By Rabbi Neil Tow
Special to WJW
This week’s Torah portion is Ekev, Deuteronomy 7:12 – 11:25.
For natural disasters, there is always a voice that proclaims that we deserve what has happened due to our transgressions. As we read this week from Parshat Ekev, the Torah appears to suggest just such a calculation in more than one passage, including one that is a core part of our prayers throughout the year.
In the midst of the pandemic, it is particularly painful to read from the opening verses of our parshah: “If you obey these rules and observe them carefully…God will faithfully maintain the covenant God made with your ancestors…and God will ward off from you all sickness.”
When we read these words, we cannot escape the cause and effect. Those who suffer sickness must not be fulfilling their side of the covenant with God. The Ran, Rabbi Nissim of Gerona (Spain, 1320-1376), who lived through another pandemic, read this verse and proclaimed, “But we have been witness to the chastisements of our God for 13 years now, a complete reversal of the natural order of things.”
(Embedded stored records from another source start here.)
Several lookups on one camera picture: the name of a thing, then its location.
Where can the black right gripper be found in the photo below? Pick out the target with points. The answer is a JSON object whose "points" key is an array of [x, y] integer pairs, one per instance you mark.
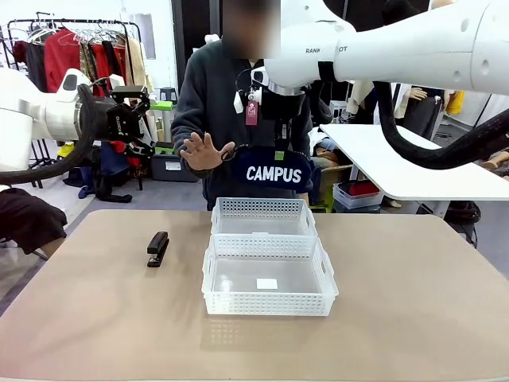
{"points": [[283, 105]]}

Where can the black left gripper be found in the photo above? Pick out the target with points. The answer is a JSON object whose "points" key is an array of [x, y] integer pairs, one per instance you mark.
{"points": [[122, 122]]}

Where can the navy CAMPUS pencil case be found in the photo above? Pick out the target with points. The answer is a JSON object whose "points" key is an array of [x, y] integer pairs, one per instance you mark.
{"points": [[274, 173]]}

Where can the black stapler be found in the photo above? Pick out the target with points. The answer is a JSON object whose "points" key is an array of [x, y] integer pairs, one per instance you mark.
{"points": [[157, 248]]}

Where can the person's right forearm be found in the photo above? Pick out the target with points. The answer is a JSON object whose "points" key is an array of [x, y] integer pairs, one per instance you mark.
{"points": [[189, 127]]}

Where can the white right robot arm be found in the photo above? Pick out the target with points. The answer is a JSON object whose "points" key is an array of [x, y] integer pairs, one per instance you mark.
{"points": [[397, 44]]}

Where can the person's right hand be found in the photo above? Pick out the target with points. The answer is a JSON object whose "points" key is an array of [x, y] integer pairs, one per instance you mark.
{"points": [[203, 157]]}

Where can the black stool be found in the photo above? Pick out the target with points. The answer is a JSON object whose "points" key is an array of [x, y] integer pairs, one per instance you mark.
{"points": [[168, 95]]}

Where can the maroon ID badge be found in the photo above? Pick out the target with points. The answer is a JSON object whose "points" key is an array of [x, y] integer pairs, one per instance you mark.
{"points": [[251, 113]]}

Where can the beige blouse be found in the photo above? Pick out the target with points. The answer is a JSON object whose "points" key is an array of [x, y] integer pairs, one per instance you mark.
{"points": [[137, 63]]}

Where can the grey storage bin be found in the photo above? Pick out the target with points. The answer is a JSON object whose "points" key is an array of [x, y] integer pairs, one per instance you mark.
{"points": [[175, 169]]}

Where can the pile of dark clothes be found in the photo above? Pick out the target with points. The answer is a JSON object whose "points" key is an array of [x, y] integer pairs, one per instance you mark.
{"points": [[107, 179]]}

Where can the long red garment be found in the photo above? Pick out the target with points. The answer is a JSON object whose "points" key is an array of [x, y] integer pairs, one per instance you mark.
{"points": [[101, 59]]}

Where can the yellow green cloth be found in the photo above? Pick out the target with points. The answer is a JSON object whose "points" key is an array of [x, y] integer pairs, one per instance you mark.
{"points": [[65, 150]]}

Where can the white perforated plastic basket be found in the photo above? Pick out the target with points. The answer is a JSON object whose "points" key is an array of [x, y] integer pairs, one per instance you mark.
{"points": [[262, 223], [270, 302]]}

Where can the person in dark fleece jacket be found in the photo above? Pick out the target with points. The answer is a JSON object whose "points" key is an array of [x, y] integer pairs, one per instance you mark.
{"points": [[214, 91]]}

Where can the clear box with red contents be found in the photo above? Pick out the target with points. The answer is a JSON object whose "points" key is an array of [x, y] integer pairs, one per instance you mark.
{"points": [[358, 195]]}

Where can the mannequin with beige coat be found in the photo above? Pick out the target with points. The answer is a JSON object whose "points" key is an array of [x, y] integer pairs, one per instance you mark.
{"points": [[362, 99]]}

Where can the red dress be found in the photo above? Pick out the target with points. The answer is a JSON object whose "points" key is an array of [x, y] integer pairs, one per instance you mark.
{"points": [[59, 59]]}

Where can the dark grey garment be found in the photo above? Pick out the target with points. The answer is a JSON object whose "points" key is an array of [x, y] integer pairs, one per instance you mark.
{"points": [[36, 67]]}

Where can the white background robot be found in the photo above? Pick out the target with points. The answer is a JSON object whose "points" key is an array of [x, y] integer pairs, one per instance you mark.
{"points": [[212, 38]]}

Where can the white basket label sticker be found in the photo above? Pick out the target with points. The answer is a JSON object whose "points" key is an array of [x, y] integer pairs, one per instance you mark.
{"points": [[266, 283]]}

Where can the black clothes rack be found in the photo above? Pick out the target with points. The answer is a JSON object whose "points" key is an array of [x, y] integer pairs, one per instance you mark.
{"points": [[18, 47]]}

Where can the white table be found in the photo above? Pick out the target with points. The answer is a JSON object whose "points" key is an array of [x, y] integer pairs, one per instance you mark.
{"points": [[417, 175]]}

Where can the mannequin with white shirt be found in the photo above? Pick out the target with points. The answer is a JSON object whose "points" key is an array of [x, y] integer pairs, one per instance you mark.
{"points": [[421, 111]]}

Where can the yellow garment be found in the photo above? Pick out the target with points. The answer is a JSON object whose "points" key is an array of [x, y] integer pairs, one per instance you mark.
{"points": [[455, 102]]}

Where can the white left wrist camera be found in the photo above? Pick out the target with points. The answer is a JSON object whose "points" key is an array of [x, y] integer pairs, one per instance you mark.
{"points": [[116, 80]]}

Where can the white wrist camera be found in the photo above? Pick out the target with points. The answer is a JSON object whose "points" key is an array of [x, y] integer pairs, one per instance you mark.
{"points": [[259, 79], [116, 80]]}

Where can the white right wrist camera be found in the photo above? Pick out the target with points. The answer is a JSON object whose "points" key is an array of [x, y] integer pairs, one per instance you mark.
{"points": [[259, 79]]}
I suspect that even if Dr. Anthony Fauci explained to him the details of virology, he still would have attributed the plague to “the chastisements of our God.”
The crescendo in this way of thinking appears in a familiar liturgical piece taken from the end of this week’s reading. This passage, known to us as the second paragraph of Shema, speaks about reward and punishment on a national scale. If we obey the commandments, then there will be rain and plenty. If we serve other gods, then God will shut the heavens, and then no food will grow and we will “soon perish from the good land Adonai is assigning to you.”
The second paragraph of the Shema may couch reward and punishment in collective language, but the philosophy does not change. The evidence from Tishah B’Av last week lends weight to the theology in this week’s parshah with the bottom line that our causeless hatred of one another, sinat chinam, coupled with other sins, caused our downfall.
And then we take special notice of the way Tu B’Av, the 15th of Av, interjects itself in between Tishah B’Av and this Shabbat.
In between the bookends of sin and punishment, we find one of the happiest days of the year. On this day, the young women of Jerusalem would go out into the orchards and dance, and on this “Sadie Hawkins” day there would be matchmaking and merriment. After three somber weeks leading up to the darkness of Tishah B’Av, the music and dancing break out in a Jerusalem that is alive and thriving with dancers dressed in white.
The Rebbe of Apt explains that in this dancing is “complete unity, face to face, everyone is equal…and no one is jealous of another.”
We see then how Tu B’Av reframes our thinking about sin and punishment. This day of love encourages us to leave behind our doom and gloom and embrace an outlook of unity, celebration and hope. We are responsible for our actions and their results, but the gates of teshuvah are always open.
The Torah’s warnings are meant, however harshly they are worded, to inspire us to strive, to grow and be there for others when they are stumbling. In place of sinat chinam we give to others ahavat chinam, the blessings of love, care and compassion— especially to those who are suffering from the coronavirus and their families.
Then, from out of a world in pain, we begin to see sparks of holiness, glimmers of God’s presence through the pain and loss — the beginnings of a world refreshed and renewed.
Rabbi Neil Tow is associate rabbi of Congregation B’nai Tzedek, in Potomac.